Solved – When and how to use weights for sequence analysis in social science

rsequence analysisstatatraminerweighted-sampling

Weighting in sequence analysis

So far, I have scarcely found papers that address the issue of weighting for sequence analysis (using for example the optimal matching algorithm). Sequence analysis normally involves several steps:

setting or calculation of substitution and insertion/deletion costs,
computation of distance matrices and
following cluster analyses or discrepancy analyses[1].

At least, the R-package TraMineR (see Gabadinho et al. 2010 and Gabadinho et al. 2011, p. 11) and the Stata-ado SEQCOMP by Laurent Lesnard makes it possible to include weights at step 1 and 3.
Furthermore, Lesnard explicitly recommends the usage of sample weights for steps 1 and 3:

"Sample weights should only be used to calculate transition matrices, and consequently
substitution costs. Instead of counting the number of transitions, it is simply
the weighted number of transitions that should be taken into account. The
matching procedure in itself, namely, the comparison of pair of sequences, does
not require any weights; it is by definition a one to one procedure. However, sample
weights should be turned on to interpret results, for instance, if cluster analysis
is used, the size of the clusters obtained must be weighted."
Lesnard (2010: 415, endnote 12)

Open questions

Nonetheless, there does not seem to be a consensus in the literature when and which weights are needed or useful.

What do you think is the best rationale for applying weights in sequence analysis?
When should sequences be weighted?
Do you use cross-sectional sampling weights or longitudinal weights accounting for sampling probabilities as well as panel attrition?
How do you apply weights if you have unbalanced panel data?
The usage of weights in TraMineR is well documented; but do you have examples for the usage of weights with a Stata-ado?

References

Gabadinho, Alexis, Gilbert Ritschard, Matthias Studer and Nicolas S. Müller (2010): Mining sequence data in R with the TraMineR package: A user's guide,
University of Geneva.
Gabadinho, Alexis, Gilbert Ritschard, Nicolas S. Müller and Matthias Studer(2011): Analyzing and visualizing state sequences in R with TraMineR, in: Journal of Statistical Software, Vol. 40, No. 4, pp. 1-37.
Lesnard, Laurent (2010): Setting Cost in Optimal Matching to Uncover Contemporaneous Socio-Temporal Patterns, in: Sociological Methods and Research, Vol. 38, No. 3, pp. 389-419.
Studer, Matthias, Gilbert Ritschard, Alexis Gabadinho and Nicolas S. Müller (2011): Discrepancy Analysis of State Sequences, in: Sociological Methods and Research. Vol. 40, No. 3, pp. 471-510.
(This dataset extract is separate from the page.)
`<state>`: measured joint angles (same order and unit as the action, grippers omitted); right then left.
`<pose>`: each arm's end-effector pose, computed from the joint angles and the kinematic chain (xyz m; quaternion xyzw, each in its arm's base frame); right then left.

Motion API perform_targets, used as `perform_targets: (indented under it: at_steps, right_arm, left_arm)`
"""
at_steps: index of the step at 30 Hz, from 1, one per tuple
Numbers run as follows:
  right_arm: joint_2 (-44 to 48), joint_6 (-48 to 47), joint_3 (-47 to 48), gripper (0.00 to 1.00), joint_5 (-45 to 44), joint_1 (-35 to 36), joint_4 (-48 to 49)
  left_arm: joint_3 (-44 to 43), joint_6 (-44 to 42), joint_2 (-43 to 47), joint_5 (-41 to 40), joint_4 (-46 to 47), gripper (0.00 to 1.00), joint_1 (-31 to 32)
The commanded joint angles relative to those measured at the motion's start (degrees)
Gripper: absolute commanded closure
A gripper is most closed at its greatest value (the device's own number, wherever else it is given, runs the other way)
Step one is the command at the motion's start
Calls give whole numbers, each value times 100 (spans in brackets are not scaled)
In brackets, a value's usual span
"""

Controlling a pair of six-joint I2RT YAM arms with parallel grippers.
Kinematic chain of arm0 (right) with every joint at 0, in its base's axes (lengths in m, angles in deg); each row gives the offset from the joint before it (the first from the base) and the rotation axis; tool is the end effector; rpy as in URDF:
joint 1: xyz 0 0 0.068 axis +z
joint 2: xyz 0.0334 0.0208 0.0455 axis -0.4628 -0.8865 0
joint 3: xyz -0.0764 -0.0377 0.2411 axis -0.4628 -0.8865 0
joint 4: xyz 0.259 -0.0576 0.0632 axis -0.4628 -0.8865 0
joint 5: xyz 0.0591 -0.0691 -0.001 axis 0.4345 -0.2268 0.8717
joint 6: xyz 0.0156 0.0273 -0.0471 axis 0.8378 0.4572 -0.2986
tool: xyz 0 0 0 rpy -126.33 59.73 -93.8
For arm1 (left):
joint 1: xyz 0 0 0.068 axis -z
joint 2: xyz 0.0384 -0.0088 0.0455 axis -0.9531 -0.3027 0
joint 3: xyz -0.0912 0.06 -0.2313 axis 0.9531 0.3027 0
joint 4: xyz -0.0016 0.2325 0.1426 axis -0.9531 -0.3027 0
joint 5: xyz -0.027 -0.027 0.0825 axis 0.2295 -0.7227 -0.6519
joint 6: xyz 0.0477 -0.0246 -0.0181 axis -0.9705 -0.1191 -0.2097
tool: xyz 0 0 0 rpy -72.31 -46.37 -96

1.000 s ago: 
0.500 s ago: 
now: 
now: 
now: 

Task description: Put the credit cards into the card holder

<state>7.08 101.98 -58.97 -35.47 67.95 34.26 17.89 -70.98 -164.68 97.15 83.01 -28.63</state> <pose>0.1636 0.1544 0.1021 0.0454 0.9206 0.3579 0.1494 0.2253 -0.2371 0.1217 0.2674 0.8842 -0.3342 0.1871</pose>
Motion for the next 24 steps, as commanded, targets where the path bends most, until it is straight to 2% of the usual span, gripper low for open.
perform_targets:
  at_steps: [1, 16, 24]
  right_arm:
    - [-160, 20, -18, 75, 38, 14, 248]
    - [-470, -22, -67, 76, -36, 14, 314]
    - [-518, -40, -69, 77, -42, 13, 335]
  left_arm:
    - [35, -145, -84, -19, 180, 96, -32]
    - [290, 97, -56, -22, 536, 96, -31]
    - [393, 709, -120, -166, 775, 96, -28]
_{[1] See Studer et al. (2011) for a presentation of discrepancy analysis that is an ANOVA like approach for distance matrices.}

Best Answer

I assume that you are using sampling weights to correct for representativity bias. Please note that some "data providers" require you to use the weights in your publications.

In my opinion, you should always use weights for descriptive analysis in order to get unbiased results. I think that there are more consensus for this kind of analysis. Descriptive analysis includes cluster analysis, sequences visualization, computation of transitions rates (and hence substitution costs based on them), for instance. For weighted cluster analysis, you can have a look at the WeightedCluster library and manual.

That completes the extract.